In a statement, Murphy called the plan “a significant step in the right direction to address our state’s affordable housing crisis.”
Priced out of reach
There is unquestionably a need for affordable housing in the state. The most recent Out of Reach Report from the National Low Income Housing Coalition found the average household would have to earn $28.86 an hour to reasonably afford the median rent for a two-bedroom unit. The median monthly rent for a one-bedroom apartment was $1,226. Close to 43% of the state’s more than 1.1 million renter households spent 35% or more of their income on rent, and thus were considered housing-burdened.
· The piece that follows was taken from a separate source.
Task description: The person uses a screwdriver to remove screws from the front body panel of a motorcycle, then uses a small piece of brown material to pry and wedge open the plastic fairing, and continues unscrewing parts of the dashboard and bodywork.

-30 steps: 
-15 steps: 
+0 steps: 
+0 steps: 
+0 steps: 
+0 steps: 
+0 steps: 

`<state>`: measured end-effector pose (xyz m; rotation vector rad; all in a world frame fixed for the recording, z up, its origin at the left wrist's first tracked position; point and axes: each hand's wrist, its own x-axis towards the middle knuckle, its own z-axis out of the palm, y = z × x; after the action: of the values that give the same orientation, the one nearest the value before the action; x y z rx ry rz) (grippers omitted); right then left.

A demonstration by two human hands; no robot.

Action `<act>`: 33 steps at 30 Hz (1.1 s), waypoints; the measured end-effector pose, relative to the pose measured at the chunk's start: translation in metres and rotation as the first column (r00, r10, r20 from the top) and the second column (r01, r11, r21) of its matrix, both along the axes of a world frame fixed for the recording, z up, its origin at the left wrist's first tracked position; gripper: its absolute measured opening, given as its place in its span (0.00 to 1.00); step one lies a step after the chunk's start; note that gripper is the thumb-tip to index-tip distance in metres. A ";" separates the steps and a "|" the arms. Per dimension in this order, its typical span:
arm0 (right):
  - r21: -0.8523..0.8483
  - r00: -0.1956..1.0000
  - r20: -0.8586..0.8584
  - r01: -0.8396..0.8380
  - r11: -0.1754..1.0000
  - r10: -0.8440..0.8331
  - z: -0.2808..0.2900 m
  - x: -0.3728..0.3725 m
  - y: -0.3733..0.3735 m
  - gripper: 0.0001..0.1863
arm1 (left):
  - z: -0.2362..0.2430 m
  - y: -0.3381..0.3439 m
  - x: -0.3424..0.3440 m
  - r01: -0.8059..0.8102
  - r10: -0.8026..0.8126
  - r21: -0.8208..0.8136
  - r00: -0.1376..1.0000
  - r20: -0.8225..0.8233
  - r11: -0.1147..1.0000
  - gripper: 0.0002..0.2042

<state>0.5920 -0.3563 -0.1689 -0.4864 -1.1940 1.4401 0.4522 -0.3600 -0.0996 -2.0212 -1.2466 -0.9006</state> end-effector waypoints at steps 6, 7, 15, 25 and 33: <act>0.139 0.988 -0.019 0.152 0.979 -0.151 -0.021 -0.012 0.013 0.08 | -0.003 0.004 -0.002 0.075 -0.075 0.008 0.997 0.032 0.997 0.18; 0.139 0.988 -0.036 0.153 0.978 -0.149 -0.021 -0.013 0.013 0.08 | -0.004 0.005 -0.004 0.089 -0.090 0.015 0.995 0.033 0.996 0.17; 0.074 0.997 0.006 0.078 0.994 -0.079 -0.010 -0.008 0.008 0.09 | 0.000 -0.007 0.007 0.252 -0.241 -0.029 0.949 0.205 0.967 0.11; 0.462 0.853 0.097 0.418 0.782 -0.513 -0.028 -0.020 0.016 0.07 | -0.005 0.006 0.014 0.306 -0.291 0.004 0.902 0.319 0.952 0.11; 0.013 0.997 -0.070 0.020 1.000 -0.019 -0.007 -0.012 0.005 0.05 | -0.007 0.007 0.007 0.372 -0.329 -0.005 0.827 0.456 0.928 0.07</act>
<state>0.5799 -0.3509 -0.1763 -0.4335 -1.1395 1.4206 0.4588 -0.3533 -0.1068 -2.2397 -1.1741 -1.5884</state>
A Superior Court judge determined two years ago that the state requires about 155,000 more low-cost homes to meet the needs of residents.
With the Cherry Hill-based Fair Share Housing Center having reached court settlements with some 350 municipalities to at least zone for tens of thousands of new affordable homes, there are a lot of pending projects to spend the money on and many of these will be vying for the pot of money
“A lot of the 100 percent affordable-housing projects rely on outside funding,” said Anthony Campisi, a Fair Share spokesman. “This is a new pot of money that will get those projects off the ground more quickly.”
DCA is earmarking roughly half of the $60 million to help pay for developments municipalities have committed to through their settlements to building. A municipal settlement fund will help communities create smaller-scale projects that fit into the landscapes of their neighborhoods. Money could go to municipalities or developers supported by the municipality, and towns will be required to invest in the projects in some way — either with their own trust-fund dollars, the use of publicly-owned property or some other investment. The maximum subsidy available per project will be $6 million.
Another $4 of every $10 to be spent will be through a neighborhood partnerships fund. This is to support the development of affordable housing in towns that receive Urban Aid. Priority will be given to communities that coordinate with other state investments or agencies, such as the Neighborhood Preservation Program, Opportunity Zone Challenge Grants or transit village program. Also given priority will be partnerships with private-sector investors such as community development financial institutions, philanthropic foundations and hospitals. These also will be capped at a maximum of $6 million.
The rest of the money is to be placed in an innovation fund and used to finance creative projects, as well as funds for studies, plans and technical services. It will prioritize projects that may not fit under the umbrella of the other two funds, including tiny homes, housing aimed at the working poor — Asset Limited, Income Constrained, Employed (ALICE) — population and new technologies. A portion may also be used for grants to municipalities to create long-term affordable housing plans and for capacity-building initiatives. The maximum subsidy available per project is $2 million.
DCA Commissioner Sheila Oliver, who is also the lieutenant governor, has the discretion to alter the amount directed to each fund, or to waive provisions of these guidelines, to reflect the demand for funds and the state’s priorities.
Oliver said in a statement that the plan DCA drafted “makes sense.” The investment by the state, municipalities and developers “will strengthen neighborhoods, create more diverse communities and stimulate economic development throughout the state.”
Berger said she hopes this plan is just going to be the start of a steady stream of state support for housing and that Murphy’s 2021 budget will not include any diversions.
“We expect the budget to continue to fund the AHTF without any substantial diversions again this year,” she said.